What is being asked = Pictures in the listing below are skipped, while the lines from the "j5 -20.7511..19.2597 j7" line through the "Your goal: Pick" line are returned word for word.

-- Opening Marker --

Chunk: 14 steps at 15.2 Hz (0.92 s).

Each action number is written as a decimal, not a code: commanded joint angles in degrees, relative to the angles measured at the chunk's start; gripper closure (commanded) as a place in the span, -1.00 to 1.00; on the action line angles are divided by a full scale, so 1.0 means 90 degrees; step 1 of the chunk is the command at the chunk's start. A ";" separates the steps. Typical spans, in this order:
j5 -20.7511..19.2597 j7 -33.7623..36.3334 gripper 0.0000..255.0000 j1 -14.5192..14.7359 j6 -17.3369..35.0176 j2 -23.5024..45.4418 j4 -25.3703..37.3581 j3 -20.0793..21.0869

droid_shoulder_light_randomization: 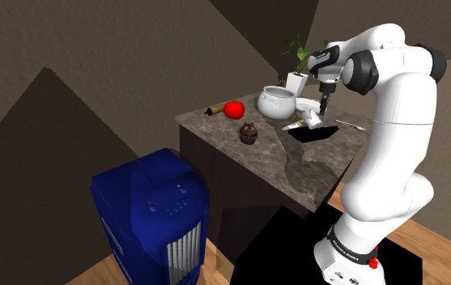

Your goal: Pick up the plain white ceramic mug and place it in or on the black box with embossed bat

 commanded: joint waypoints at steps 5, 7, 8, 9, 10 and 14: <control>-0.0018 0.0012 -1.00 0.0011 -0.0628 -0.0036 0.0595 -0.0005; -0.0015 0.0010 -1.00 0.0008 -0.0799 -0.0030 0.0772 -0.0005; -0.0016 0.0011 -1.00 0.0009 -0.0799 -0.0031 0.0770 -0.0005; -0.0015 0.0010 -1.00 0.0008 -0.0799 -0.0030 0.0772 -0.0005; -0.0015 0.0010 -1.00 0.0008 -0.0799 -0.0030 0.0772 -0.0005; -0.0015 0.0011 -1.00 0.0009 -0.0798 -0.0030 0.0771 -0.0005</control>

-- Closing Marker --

Exercise output =
j5 -20.7511..19.2597 j7 -33.7623..36.3334 gripper 0.0000..255.0000 j1 -14.5192..14.7359 j6 -17.3369..35.0176 j2 -23.5024..45.4418 j4 -25.3703..37.3581 j3 -20.0793..21.0869

droid_shoulder_light_randomization: 

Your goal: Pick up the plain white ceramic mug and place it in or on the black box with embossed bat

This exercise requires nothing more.